One number is the expected answer: the count of lines in the material below containing the word "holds".

# [TASK INPUT]
=== Section Start ===

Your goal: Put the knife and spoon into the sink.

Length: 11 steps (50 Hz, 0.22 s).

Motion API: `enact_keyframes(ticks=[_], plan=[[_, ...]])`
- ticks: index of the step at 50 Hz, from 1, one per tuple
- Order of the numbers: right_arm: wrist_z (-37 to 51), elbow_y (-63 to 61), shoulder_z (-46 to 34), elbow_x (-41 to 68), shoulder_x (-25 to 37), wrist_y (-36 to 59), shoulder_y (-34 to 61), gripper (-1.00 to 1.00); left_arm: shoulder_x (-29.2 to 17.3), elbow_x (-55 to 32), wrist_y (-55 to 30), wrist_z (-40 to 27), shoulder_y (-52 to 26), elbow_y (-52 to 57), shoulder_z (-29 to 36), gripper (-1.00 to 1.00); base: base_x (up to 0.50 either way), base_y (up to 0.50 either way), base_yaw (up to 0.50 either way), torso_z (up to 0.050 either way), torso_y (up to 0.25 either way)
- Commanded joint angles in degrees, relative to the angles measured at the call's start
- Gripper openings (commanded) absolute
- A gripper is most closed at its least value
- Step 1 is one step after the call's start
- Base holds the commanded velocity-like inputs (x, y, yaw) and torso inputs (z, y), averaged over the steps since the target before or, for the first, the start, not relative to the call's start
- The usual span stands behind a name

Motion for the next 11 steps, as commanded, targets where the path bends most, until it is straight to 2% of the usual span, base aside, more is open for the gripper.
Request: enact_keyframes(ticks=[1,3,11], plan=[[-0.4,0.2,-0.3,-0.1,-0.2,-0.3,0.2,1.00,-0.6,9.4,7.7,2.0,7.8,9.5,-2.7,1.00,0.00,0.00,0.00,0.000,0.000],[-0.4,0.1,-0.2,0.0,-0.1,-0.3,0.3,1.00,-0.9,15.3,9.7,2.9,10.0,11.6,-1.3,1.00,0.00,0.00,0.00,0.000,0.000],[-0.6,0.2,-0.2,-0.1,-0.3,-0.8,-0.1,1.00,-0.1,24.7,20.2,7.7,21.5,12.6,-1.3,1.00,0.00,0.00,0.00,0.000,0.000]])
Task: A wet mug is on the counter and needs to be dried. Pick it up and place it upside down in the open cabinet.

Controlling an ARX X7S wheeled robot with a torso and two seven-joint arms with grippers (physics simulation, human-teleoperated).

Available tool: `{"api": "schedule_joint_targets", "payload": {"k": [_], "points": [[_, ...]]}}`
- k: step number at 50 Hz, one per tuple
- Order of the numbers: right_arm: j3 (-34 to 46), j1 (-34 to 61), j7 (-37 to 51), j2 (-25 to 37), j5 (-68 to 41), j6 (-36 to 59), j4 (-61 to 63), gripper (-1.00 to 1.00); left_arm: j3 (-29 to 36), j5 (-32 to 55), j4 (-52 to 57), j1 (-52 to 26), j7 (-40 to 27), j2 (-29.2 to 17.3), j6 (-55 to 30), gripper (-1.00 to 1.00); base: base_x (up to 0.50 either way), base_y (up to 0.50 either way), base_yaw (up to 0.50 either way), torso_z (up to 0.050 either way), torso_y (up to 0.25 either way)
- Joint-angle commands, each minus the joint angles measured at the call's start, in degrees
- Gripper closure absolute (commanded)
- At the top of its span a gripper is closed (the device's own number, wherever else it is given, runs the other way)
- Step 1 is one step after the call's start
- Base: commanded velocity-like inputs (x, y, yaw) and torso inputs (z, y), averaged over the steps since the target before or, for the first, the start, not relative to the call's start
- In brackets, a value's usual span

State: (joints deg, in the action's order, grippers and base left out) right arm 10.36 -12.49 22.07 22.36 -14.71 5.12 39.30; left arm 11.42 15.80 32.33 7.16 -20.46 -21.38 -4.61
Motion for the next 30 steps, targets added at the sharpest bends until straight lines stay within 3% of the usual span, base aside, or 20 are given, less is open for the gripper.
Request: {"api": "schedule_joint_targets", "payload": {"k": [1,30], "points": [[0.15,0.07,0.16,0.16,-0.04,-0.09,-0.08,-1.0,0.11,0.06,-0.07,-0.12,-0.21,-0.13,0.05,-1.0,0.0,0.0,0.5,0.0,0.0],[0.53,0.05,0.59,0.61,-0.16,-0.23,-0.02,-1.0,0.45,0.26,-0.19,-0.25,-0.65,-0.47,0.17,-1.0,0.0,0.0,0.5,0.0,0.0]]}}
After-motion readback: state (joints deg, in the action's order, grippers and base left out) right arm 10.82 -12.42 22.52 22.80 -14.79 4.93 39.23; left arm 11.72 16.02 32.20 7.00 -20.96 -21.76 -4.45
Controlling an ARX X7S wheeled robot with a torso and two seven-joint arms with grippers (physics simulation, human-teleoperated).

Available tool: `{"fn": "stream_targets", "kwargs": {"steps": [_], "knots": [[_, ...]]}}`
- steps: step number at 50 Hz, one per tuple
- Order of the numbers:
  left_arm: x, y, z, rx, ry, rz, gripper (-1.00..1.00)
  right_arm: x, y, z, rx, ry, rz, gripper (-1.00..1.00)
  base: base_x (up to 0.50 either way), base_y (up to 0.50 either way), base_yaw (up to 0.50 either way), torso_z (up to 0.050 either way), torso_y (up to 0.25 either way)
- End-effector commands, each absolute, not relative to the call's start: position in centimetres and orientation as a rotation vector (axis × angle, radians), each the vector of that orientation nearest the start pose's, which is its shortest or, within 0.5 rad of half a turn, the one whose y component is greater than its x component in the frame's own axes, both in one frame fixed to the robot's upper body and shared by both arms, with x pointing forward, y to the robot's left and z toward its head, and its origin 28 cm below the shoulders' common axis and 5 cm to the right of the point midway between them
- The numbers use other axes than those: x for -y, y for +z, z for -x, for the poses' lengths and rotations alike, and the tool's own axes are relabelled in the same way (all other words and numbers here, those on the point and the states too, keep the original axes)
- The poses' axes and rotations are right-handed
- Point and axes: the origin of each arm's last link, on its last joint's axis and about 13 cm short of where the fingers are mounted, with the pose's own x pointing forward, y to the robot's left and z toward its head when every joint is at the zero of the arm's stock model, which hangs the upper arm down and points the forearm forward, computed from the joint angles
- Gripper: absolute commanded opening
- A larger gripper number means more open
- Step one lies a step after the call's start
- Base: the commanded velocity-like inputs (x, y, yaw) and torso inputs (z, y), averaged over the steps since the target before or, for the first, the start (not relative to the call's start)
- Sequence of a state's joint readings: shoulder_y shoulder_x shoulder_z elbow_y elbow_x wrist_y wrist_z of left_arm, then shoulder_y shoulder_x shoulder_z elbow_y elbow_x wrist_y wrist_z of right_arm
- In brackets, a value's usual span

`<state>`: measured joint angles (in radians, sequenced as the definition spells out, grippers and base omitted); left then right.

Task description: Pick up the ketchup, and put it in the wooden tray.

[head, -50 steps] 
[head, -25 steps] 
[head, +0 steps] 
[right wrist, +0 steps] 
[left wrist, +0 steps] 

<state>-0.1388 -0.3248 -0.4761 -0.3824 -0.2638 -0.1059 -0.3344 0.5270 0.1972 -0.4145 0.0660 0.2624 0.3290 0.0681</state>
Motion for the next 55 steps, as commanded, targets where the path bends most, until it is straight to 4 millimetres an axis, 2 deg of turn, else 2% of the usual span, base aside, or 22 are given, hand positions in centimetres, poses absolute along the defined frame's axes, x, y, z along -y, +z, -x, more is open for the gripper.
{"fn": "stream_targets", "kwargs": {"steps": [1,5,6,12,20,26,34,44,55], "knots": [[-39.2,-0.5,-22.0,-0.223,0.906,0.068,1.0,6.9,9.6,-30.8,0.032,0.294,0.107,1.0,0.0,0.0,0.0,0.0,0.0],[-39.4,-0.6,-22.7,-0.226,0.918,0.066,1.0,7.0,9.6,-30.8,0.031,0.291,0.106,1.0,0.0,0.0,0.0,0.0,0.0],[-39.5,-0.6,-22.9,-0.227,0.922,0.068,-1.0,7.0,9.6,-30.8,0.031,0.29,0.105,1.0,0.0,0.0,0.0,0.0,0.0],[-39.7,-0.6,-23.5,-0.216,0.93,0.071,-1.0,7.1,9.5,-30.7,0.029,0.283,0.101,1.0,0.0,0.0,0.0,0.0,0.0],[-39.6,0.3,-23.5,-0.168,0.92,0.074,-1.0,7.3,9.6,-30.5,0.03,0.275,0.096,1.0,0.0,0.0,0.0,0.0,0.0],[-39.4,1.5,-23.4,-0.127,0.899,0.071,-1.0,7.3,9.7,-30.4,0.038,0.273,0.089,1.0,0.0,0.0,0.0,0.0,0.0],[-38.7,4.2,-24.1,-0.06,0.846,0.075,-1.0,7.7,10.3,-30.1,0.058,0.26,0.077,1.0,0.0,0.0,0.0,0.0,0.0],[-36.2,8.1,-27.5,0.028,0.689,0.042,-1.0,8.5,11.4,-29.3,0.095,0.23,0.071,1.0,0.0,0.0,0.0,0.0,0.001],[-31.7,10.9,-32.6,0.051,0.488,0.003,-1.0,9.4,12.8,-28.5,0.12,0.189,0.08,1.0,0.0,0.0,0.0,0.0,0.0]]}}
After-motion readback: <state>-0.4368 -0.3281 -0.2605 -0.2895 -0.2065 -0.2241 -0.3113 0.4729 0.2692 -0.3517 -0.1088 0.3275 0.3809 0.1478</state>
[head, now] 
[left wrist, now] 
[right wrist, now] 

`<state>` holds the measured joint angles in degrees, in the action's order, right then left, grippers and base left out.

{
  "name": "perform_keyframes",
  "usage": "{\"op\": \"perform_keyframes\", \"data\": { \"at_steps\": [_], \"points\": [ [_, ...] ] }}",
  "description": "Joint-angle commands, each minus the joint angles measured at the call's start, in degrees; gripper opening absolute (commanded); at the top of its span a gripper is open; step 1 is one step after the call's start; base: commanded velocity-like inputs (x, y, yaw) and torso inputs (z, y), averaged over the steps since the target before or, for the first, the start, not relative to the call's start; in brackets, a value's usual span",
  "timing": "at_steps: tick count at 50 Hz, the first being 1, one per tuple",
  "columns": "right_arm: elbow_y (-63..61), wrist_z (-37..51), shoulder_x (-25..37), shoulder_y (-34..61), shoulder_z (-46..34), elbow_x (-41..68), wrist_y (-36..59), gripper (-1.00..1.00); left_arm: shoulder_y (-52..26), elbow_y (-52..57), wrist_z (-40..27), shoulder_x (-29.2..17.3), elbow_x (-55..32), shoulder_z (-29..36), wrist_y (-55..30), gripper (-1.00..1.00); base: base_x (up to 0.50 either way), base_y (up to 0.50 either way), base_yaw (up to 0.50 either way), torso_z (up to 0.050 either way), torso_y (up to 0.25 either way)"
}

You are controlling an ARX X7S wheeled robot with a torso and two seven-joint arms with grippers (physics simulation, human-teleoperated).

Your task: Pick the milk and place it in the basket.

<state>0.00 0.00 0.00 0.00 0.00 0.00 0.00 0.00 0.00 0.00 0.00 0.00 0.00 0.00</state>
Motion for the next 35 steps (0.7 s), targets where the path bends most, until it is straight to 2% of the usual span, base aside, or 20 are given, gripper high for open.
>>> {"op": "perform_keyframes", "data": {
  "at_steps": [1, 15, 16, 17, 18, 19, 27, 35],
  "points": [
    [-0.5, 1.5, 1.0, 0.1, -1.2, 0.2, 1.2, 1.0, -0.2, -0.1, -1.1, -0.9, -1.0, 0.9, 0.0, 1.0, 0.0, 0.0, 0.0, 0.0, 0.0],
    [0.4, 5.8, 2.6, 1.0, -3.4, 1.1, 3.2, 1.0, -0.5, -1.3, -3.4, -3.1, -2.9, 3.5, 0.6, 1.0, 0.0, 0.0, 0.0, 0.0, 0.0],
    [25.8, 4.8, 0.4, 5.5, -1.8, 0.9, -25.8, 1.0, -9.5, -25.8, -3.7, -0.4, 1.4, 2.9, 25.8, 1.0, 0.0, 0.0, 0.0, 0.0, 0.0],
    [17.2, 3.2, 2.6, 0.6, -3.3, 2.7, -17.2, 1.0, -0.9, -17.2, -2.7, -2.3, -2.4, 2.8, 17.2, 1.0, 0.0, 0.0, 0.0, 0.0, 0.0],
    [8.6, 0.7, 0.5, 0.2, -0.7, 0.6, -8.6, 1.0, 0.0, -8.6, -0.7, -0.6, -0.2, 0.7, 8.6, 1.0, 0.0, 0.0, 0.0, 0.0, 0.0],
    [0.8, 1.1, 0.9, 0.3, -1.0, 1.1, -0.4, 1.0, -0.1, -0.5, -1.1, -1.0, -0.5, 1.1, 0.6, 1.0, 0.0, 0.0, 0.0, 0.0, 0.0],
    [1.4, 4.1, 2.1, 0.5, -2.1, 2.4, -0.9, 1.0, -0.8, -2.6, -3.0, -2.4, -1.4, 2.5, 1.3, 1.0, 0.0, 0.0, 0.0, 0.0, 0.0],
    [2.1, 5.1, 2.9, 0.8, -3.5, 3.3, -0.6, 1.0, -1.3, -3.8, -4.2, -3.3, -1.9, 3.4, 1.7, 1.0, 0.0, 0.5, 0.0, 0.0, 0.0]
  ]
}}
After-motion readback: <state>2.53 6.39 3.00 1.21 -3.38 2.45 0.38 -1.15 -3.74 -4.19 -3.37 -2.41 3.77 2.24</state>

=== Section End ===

# [RESPONSE FOR THIS EXERCISE]
2